Poll: Majority of Boston Residents Are Against Giving Death Penalty for Marathon Bombing Suspect
According to a recent poll, the majority of Boston residents believe that, if convicted, Marathon bombing suspect Dzhokhar Tsarnaev should go to jail instead of receiving the death penalty.
The survey was conducted by WBUR, Boston’s NPR station, and concluded that 62% of those polled opposed the idea of Tsarnaev being put to death. What’s interesting about that number is that it’s actually increased since Tsarnaev’s defense team has admitted his guilt. During the fall of 2013, a Boston Globe poll had 57% of Boston residents supporting life without parole. That was before Tsarnaev’s lawyer, Judy Clarke, had admitted that her client played a role in the attack.

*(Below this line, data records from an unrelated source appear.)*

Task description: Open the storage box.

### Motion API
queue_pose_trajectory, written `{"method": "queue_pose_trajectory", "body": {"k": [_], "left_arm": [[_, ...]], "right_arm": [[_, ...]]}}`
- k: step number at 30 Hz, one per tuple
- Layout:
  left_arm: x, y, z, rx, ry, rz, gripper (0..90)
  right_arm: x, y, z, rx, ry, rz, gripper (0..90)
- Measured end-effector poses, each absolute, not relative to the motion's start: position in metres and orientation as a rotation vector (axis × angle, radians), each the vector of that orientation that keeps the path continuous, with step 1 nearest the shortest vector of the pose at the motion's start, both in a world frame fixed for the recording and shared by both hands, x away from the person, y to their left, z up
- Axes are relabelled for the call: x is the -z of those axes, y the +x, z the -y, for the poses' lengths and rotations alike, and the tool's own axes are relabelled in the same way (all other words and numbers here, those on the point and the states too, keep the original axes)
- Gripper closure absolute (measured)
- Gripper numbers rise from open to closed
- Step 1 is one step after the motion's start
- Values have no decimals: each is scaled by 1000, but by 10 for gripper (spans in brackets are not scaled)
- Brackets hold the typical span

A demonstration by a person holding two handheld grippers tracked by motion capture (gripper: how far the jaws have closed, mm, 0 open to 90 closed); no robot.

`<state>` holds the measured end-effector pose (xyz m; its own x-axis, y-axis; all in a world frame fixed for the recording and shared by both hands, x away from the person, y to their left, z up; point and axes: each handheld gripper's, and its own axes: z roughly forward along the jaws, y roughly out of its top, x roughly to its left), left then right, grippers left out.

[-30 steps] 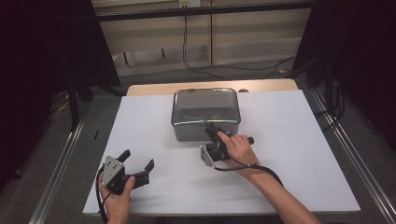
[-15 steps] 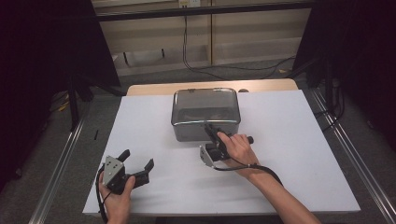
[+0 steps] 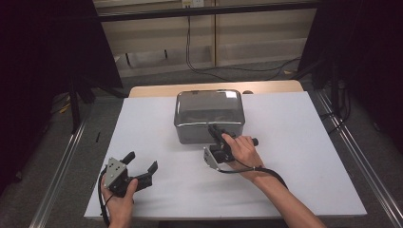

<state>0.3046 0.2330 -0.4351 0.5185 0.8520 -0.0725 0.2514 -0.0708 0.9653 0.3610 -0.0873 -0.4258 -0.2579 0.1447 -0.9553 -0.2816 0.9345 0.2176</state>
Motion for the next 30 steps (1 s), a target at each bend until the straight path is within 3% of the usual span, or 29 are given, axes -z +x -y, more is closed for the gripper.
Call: {"method": "queue_pose_trajectory", "body": {"k": [30], "left_arm": [[423,328,-220,-586,1602,-845,8]], "right_arm": [[414,364,90,-429,-106,-1755,798]]}}
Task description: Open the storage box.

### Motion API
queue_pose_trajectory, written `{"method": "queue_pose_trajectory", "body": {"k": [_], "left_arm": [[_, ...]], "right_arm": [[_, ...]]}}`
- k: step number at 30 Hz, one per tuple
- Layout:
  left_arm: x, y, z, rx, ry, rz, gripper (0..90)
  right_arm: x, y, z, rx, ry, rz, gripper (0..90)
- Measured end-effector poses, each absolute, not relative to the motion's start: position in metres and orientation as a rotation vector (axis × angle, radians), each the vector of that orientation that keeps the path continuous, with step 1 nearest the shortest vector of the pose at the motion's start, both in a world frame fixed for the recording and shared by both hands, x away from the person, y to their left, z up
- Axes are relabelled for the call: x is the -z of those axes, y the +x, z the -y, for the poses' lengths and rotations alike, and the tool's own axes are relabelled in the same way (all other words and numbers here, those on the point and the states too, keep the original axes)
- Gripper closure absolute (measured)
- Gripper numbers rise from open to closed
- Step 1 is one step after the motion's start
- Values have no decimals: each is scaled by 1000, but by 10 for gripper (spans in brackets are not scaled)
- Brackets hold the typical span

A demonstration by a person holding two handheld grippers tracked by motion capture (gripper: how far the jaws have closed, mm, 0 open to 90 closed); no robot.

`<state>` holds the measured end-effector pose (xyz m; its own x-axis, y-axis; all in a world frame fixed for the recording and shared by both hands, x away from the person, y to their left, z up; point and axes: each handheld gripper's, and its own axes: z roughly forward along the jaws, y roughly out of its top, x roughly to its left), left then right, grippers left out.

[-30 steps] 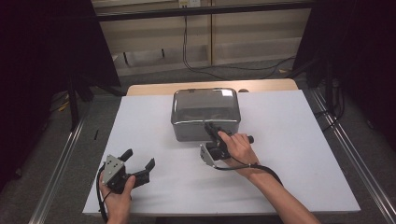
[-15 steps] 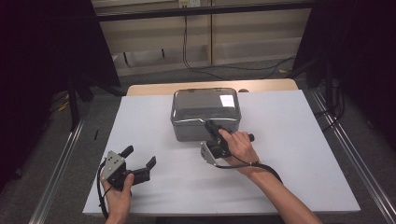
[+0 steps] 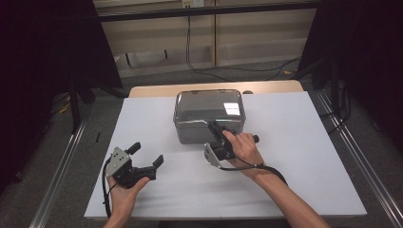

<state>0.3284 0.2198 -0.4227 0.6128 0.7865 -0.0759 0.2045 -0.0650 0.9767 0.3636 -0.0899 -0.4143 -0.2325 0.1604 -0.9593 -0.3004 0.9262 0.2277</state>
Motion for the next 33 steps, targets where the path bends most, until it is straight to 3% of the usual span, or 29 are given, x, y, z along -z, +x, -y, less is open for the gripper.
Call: {"method": "queue_pose_trajectory", "body": {"k": [11,27,33], "left_arm": [[420,341,-204,-574,1633,-762,22],[414,369,-195,-556,1613,-769,49],[414,380,-191,-615,1640,-718,38]], "right_arm": [[408,365,92,-448,-95,-1745,801],[401,366,91,-436,-103,-1744,809],[399,368,92,-441,-109,-1740,808]]}}
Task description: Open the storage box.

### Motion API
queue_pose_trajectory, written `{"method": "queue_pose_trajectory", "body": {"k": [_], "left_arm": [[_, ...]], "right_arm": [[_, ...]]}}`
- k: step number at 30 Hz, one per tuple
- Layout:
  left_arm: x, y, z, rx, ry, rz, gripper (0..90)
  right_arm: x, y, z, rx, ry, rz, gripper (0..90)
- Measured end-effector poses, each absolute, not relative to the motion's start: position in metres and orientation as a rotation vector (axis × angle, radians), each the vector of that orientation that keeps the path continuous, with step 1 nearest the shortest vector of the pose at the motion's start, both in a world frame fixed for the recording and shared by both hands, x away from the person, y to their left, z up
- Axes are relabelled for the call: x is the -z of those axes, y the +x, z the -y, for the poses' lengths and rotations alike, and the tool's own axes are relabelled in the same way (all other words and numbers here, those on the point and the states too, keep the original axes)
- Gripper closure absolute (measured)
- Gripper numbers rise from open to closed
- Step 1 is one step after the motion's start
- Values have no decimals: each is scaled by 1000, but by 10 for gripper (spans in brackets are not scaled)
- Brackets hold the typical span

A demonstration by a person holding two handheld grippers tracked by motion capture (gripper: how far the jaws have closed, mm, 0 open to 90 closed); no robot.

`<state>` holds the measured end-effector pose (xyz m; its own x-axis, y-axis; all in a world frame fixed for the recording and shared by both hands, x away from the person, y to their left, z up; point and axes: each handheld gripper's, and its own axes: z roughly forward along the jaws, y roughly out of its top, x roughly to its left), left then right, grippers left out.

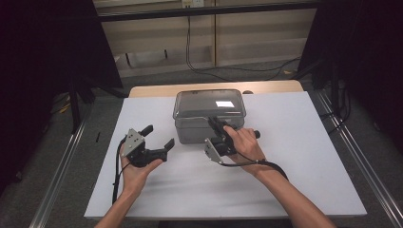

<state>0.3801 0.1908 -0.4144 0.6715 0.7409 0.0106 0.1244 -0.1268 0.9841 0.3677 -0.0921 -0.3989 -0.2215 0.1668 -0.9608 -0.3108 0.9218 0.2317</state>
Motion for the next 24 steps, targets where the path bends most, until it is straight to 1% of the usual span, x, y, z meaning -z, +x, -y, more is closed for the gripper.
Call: {"method": "queue_pose_trajectory", "body": {"k": [2,9,16,24], "left_arm": [[413,383,-189,-611,1622,-688,66],[408,398,-181,-625,1635,-686,40],[407,409,-175,-617,1624,-668,47],[406,425,-169,-656,1636,-641,62]], "right_arm": [[399,368,92,-439,-109,-1739,809],[394,369,92,-445,-104,-1729,812],[388,371,91,-444,-95,-1720,813],[383,373,91,-444,-92,-1715,815]]}}
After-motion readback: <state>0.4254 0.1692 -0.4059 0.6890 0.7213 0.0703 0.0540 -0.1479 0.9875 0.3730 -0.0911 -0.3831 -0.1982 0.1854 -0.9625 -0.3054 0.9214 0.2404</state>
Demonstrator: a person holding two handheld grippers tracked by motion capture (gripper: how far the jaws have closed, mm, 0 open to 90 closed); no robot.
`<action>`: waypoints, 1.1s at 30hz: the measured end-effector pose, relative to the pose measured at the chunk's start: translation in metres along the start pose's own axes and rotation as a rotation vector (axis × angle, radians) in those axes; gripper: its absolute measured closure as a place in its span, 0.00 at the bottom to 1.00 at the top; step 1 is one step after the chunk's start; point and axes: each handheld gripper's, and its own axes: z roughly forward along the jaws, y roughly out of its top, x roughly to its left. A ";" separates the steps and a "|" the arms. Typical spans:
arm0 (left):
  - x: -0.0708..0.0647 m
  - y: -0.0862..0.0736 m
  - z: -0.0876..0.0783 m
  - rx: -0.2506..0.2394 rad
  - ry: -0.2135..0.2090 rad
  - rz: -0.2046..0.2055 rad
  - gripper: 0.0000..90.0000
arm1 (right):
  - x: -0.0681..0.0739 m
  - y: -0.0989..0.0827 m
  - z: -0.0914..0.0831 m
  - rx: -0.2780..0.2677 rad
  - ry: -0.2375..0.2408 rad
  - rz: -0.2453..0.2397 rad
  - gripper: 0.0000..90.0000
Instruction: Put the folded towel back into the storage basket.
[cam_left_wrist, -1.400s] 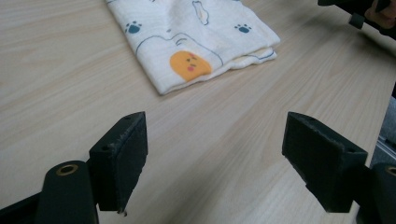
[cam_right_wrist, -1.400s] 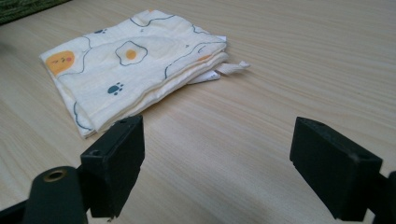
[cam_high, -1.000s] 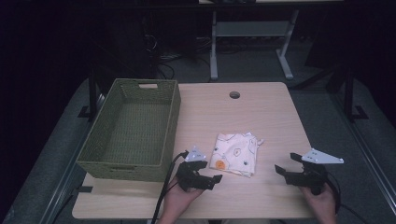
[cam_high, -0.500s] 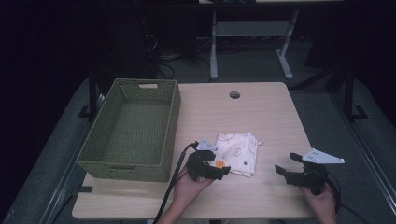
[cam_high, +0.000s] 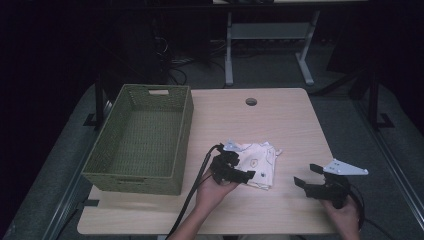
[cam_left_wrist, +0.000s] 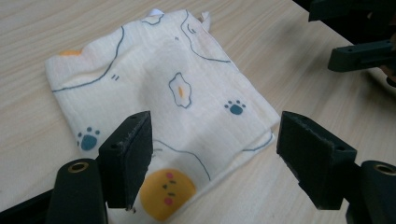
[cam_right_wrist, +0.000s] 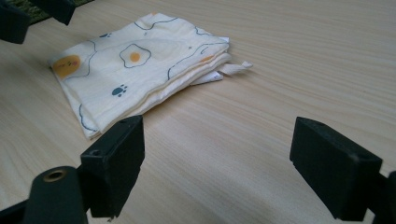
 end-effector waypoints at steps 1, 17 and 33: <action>0.000 0.002 0.002 0.002 0.006 0.004 0.30 | 0.000 0.000 0.000 0.000 -0.001 -0.002 0.19; 0.009 0.023 0.029 0.051 0.023 -0.008 0.31 | 0.000 0.000 0.000 -0.006 0.005 0.004 0.19; 0.021 0.026 0.063 0.133 0.085 -0.015 0.34 | 0.000 0.000 -0.001 -0.013 0.010 0.006 0.19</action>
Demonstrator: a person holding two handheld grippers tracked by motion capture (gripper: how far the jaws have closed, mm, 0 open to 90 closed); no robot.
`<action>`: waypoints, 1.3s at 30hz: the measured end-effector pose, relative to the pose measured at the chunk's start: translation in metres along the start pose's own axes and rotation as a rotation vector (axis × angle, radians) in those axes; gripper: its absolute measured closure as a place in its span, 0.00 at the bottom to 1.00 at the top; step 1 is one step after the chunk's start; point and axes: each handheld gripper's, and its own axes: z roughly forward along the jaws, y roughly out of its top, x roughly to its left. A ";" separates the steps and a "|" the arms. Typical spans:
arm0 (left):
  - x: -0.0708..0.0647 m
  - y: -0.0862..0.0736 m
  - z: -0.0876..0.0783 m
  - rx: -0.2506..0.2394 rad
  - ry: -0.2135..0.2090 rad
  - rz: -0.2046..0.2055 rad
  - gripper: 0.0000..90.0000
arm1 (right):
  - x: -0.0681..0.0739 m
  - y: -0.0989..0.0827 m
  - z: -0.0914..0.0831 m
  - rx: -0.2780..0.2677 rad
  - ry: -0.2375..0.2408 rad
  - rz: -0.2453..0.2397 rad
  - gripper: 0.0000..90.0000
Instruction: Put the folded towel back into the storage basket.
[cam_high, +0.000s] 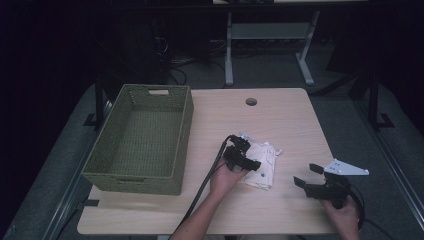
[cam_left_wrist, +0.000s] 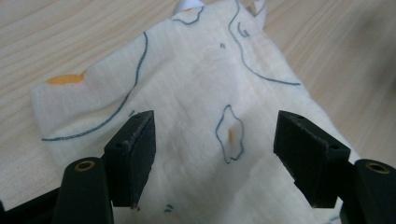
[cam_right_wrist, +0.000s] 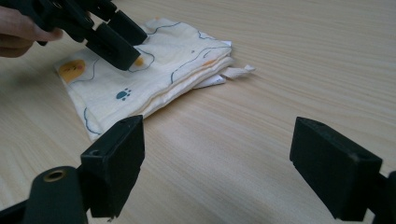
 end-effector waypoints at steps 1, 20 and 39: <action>0.000 0.000 0.001 0.005 0.009 0.006 0.35 | 0.000 0.000 0.000 0.000 0.001 0.001 0.19; -0.017 -0.004 0.006 0.002 0.171 0.133 0.66 | 0.002 0.000 0.000 0.001 0.001 -0.010 0.20; -0.004 -0.012 -0.005 -0.003 0.060 0.029 0.90 | 0.003 0.000 0.001 0.007 0.000 -0.016 0.20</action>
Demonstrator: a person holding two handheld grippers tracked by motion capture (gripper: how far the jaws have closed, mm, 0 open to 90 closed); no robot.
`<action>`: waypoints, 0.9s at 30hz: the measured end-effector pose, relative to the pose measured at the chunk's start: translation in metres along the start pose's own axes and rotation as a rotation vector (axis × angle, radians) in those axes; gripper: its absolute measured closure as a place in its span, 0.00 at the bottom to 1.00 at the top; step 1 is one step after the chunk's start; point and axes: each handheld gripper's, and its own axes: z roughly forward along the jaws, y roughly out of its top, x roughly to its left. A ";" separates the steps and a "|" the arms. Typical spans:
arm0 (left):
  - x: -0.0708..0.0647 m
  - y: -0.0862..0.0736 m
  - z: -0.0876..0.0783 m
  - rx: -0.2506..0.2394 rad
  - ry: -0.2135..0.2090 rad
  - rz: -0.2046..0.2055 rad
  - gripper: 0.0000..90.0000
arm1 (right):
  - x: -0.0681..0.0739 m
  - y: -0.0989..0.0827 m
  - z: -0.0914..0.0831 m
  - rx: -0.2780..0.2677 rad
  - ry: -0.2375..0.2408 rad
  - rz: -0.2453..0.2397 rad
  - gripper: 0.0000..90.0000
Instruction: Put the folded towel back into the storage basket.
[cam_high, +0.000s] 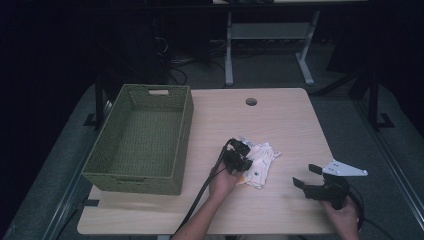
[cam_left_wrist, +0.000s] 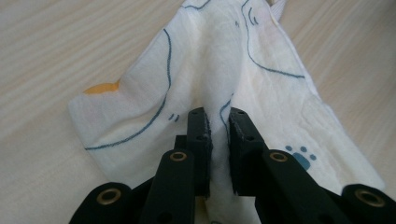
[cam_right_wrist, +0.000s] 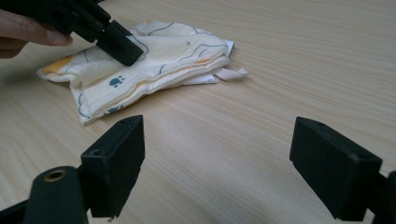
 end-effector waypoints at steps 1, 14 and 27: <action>0.002 -0.002 -0.003 -0.006 -0.025 -0.022 0.90 | 0.000 0.000 0.000 0.002 -0.001 -0.001 0.20; 0.002 -0.007 -0.035 -0.111 -0.136 -0.081 0.91 | -0.002 -0.001 -0.003 -0.006 -0.018 0.014 0.20; 0.003 -0.010 -0.061 -0.185 -0.216 -0.117 0.91 | -0.003 -0.003 -0.003 0.000 -0.026 0.021 0.20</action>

The death penalty has been outlawed in Massachusetts since 1982, but the state maintains a more right-wing bent than most realize: 5 of the last 6 Massachusetts governors have been Republicans. Nonetheless, numerous attempts to reinstate the penalty have been rejected by the legislature.
WBUR’s poll has become public at the same time that many are discussing Utah’s recent reinstatement of the firing squad as a potential death penalty option if lethal drugs are unavailable. While many have condemned Utah’s move, there’s been very little discussion about the lack of moral difference between the state murdering someone via drugs or murdering them with guns. The death penalty is still legal in 34 of states. Over two-thirds of the world’s countries have abolished it.